**Task:** Find the word "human" in the data. Return every line where it appears.

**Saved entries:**
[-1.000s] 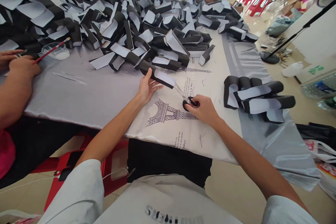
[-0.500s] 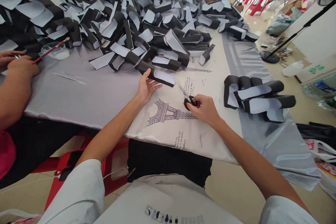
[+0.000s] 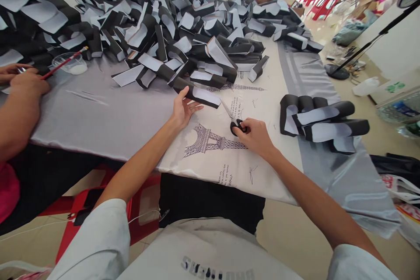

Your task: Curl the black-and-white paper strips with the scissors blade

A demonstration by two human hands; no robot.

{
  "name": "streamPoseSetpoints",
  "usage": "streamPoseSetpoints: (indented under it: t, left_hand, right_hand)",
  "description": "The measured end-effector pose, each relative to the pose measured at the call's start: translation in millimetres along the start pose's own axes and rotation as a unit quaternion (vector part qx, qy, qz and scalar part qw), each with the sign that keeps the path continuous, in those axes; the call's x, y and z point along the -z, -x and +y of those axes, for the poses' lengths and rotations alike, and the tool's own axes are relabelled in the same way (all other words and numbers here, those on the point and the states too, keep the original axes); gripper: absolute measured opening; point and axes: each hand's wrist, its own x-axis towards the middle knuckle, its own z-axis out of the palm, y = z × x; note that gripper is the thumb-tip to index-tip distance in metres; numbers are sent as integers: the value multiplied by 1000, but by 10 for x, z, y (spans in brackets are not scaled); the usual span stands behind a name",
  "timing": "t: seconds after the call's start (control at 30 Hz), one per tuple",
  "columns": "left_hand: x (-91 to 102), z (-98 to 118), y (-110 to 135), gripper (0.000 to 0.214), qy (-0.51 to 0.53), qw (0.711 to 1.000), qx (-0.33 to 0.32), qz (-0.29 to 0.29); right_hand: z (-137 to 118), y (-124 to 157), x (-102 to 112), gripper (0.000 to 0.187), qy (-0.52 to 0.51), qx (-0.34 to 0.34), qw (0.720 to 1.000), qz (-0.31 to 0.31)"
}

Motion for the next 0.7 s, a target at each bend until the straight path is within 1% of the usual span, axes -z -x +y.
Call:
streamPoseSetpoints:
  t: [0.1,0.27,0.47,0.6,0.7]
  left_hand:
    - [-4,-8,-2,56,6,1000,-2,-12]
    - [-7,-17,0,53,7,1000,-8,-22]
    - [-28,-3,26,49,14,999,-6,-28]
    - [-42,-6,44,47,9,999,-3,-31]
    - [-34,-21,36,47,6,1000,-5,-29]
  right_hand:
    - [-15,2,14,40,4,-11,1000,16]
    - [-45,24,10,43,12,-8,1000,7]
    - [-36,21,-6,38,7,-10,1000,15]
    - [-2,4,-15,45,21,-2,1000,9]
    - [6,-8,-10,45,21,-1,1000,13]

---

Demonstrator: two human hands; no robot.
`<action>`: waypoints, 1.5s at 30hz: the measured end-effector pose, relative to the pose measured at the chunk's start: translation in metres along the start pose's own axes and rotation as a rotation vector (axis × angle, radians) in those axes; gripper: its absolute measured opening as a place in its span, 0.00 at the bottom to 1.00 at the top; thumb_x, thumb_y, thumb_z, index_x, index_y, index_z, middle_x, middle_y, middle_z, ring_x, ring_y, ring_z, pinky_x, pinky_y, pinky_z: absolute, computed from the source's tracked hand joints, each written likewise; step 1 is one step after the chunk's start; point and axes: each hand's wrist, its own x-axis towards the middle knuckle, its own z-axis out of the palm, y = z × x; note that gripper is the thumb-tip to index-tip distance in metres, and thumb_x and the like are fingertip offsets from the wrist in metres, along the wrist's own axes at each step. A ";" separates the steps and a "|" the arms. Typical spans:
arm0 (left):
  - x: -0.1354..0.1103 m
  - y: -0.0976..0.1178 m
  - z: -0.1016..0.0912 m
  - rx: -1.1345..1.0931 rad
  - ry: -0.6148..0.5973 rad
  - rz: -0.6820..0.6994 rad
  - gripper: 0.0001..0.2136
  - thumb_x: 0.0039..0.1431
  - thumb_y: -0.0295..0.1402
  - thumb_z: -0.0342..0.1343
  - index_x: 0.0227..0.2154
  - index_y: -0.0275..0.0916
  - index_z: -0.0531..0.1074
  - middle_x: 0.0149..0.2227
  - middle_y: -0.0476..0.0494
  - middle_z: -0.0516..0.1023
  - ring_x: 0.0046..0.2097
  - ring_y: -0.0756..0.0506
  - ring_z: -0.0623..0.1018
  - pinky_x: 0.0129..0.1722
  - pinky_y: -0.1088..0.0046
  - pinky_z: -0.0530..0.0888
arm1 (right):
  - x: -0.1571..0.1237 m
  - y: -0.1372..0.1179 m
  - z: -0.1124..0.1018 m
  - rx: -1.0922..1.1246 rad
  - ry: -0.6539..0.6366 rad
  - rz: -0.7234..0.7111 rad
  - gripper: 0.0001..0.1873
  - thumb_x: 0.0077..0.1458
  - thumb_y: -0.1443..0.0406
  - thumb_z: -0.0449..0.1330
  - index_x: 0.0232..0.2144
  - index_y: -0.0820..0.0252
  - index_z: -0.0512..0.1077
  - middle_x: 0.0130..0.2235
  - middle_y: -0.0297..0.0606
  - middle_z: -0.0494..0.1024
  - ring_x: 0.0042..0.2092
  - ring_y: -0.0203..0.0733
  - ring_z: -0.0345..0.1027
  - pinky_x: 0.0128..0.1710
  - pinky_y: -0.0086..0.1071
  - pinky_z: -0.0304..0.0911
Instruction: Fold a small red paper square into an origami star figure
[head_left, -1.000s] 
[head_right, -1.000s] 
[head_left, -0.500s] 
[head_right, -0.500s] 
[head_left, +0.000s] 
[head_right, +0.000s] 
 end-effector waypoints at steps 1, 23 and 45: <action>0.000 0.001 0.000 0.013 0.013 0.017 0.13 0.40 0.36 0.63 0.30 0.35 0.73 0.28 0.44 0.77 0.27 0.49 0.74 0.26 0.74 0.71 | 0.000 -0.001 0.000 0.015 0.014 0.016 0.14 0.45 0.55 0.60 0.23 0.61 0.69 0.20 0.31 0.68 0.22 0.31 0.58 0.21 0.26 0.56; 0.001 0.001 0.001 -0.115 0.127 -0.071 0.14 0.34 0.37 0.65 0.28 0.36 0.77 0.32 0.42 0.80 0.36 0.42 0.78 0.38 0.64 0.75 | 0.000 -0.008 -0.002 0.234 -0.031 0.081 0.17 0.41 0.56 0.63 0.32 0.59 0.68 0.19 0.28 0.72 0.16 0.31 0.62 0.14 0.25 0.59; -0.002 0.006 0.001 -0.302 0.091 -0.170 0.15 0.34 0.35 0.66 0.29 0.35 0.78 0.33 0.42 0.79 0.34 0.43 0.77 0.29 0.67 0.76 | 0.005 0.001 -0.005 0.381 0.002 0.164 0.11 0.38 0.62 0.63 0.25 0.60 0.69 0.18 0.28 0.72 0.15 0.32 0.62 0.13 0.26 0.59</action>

**Your solution:**
A demonstration by two human hands; no robot.
Demonstrator: two human hands; no robot.

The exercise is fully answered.